Dumb Flesh

Dumb Flesh

Blanck Mass

18 / 20 2015 Sacred Bones Album / CD  Vinyle

Chronique de Jeff (Goûte Mes Disques) 14 / 20

Posté le 29/05/2015

L’année 2014 ayant été particulièrement chargée pour les gars de Fuck Buttons, une certaine forme de pause était tout à fait méritée, vu les nombreuses sollicitations consécutives à la sortie du très bon Slow Focus. Et par pause, on entend ici la possibilité de vaquer à leurs occupations chacun de leur côté. Pour un résultat qui ne manque pas de surprendre, qu’on parle d’Andrew Hung ou de Benjamin John Power.  

En effet, le premier cité a temporairement quitté le circuit de la grande distribution pour nous pondre un EP intégralement réalisé sur Gameboy. Quant au second, après un premier album très aventureux sur le label Rock Action des Écossais de Mogwaï, il a été l’objet d’un des gros transferts du mercato musical de 2014, puisqu’il a atterri sur le label new-yorkais Sacred Bones Records. Une traversée de l’Atlantique qui, si l’on y réfléchit un peu, fait sens pour toutes les parties intéressées. Prenez Sacred Bones. Après plusieurs années à truster les sphères rock, la structure a progressivement élargi son portfolio, par exemple en sortant le nouveau John Carpenter. Quant à BJP, on comprend qu’il ait difficilement résisté à l’appel du pied lancé par un label désireux de se diversifier. Par contre, là où l’on tique, c’est quand on le voit rejoindre une maison d’habitude très exigeante avec sous le bras des titres qui sont beaucoup plus accessibles que ce qu’il nous refourguait en 2011. 

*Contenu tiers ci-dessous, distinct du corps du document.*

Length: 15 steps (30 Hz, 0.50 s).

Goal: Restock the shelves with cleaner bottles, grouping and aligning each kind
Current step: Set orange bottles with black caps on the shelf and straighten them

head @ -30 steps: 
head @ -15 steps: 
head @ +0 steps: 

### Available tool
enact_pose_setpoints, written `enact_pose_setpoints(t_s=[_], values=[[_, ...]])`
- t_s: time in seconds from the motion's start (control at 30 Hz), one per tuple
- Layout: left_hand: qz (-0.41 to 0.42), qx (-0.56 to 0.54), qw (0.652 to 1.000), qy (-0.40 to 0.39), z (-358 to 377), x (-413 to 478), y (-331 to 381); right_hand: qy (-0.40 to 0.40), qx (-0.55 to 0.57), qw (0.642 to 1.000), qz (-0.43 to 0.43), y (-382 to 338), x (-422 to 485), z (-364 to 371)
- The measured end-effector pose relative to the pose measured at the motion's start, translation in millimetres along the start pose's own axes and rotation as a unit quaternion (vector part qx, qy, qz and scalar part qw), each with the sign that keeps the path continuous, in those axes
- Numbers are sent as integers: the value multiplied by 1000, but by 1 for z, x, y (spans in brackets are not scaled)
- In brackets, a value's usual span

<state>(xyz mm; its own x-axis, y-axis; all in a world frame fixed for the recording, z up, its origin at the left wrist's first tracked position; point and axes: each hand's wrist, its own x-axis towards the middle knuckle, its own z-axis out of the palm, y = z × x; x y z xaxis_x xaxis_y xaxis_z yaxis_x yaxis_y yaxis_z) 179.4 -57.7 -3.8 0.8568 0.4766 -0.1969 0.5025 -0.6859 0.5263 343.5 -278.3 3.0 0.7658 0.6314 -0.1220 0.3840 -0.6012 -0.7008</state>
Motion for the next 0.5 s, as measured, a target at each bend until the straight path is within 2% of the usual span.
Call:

Après, n’allez pas croire que l’Anglais a viré dubstep-pouet-pouet ou EDM-caca-prout. Par contre, on s’étonne presque de le voir livrer une musique qui s’inscrit dans le droit fil des dernières productions de Fuck Buttons, là où son premier album, sous l’alias Blanck Mass, avait plutôt tendance à évoquer les comparaisons avec les premiers travaux du groupe, résolument plus abrasifs et audacieux (on pense évidemment à Street Horrrsing).

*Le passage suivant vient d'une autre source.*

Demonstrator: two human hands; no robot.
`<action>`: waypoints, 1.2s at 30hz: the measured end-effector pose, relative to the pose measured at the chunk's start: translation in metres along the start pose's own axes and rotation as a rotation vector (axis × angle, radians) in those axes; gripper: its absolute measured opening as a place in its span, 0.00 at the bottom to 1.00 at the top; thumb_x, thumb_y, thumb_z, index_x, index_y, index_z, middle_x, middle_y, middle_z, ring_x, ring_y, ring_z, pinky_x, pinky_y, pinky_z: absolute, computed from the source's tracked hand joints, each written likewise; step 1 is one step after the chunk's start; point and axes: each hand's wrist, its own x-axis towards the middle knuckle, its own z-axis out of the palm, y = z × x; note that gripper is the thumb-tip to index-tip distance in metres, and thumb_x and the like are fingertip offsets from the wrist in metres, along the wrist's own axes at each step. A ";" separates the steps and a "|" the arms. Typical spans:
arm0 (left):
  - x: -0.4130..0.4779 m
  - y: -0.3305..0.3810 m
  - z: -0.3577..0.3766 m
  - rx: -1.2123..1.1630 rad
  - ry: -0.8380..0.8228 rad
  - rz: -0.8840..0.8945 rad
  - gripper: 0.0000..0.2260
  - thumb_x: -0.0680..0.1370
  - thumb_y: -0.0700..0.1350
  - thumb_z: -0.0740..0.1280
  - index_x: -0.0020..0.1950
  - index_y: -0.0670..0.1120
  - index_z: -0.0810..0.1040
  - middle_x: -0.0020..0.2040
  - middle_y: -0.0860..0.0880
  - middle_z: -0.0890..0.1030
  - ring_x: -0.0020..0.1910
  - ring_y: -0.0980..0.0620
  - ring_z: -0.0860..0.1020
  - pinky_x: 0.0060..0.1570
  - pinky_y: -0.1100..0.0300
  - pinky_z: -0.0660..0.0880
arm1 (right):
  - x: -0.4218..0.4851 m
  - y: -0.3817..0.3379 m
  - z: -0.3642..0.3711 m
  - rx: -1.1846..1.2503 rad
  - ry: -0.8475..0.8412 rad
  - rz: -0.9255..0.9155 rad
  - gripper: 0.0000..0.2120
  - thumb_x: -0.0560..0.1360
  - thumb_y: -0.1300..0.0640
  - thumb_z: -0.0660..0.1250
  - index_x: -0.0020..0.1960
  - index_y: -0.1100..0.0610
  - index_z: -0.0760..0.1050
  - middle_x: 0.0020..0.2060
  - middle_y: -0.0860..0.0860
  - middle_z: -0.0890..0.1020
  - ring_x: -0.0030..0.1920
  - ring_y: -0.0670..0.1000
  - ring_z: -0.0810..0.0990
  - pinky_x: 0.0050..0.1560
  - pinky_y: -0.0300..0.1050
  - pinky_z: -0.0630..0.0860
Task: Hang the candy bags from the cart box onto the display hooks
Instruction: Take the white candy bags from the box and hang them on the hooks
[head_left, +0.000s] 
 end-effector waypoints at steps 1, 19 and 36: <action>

Avec Dumb Flesh, on est dans une musique qui recycle le côté dansant des meilleurs singles de FB, tire avec intelligence les ficelles maximalistes déjà explorées sur Taro Sport et Slow Focus et impose une dimension presque didactique pour le fan de musique « indé », à la recherche d'une porte d’entrée idéale vers des objets plus couillus ou obliques. Dans cette masse bouillonnante de collages vocaux et de beats frontaux, Benjamin John Power s’en sort avec les honneurs. Mais à trop vouloir singer Fuck Buttons, à trop recycler des recette déjà connues, il ne prêche plus trop pour sa paroisse. Après qu'il signe sa musique sous le nom de Blanck Mass ou sous celui de Fuck Buttons, on vous avouera qu'on s'en bat un peu les steaks, tant que la came est bonne. Et force est de constater qu'avec Dumb Flesh, le contrat est rempli. 


Chronique de Jetjet (Xsilence) 19 / 20

Posté le 27/07/2019
Ben Power a réussi son premier album solo, Slow Focus des Fuck Buttons est le chef d'oeuvre du duo. Que lui reste t-il à prouver ?

S'engageant dans une toute autre direction, Ben Power livre un album à la pochette indéfinissable d'un corps passé sous les focales de David Cronenberg. Ce sera la New Flesh ou la nouvelle chair de Videodrome à glisser entre les oreilles.
Le voyage sera rude et parfois pénible mais il en vaudra la peine. "Loam" est un morceau qui sera progressivement trituré comme on pétrit une pâte. Les choses sérieuses arrivent avec "Dead Format", le second morceau qui donne envie de danser tel un pantin désarticulé. "No Lite" et ses 10 minutes vont continuer sur la même voie : une dance robotique atypique avec quelques arrangements crades. "Atrophies" continue d'épater la galerie comme il faut avec sa mélodie entêtante et ses voix issues du Zoolook de Jarre. "Cruel Sport" est une version apocalyptique de Tarot Sport des Fuck Buttons.
On ne voit pas le temps passer dans le monde barré de Dumb Flesh. Difficile d'en dire du mal, même sur un morceau plus mineur comme "Lung" ou "Detritus" qui achève définitivement nos oreilles malmenées comme rarement.

Dumb Flesh est probablement le chef d'oeuvre de Blanck Mass et la preuve évidente qu'il est l'élément clé des Fuck Buttons dont il peut à présent s'acquitter sans se retourner.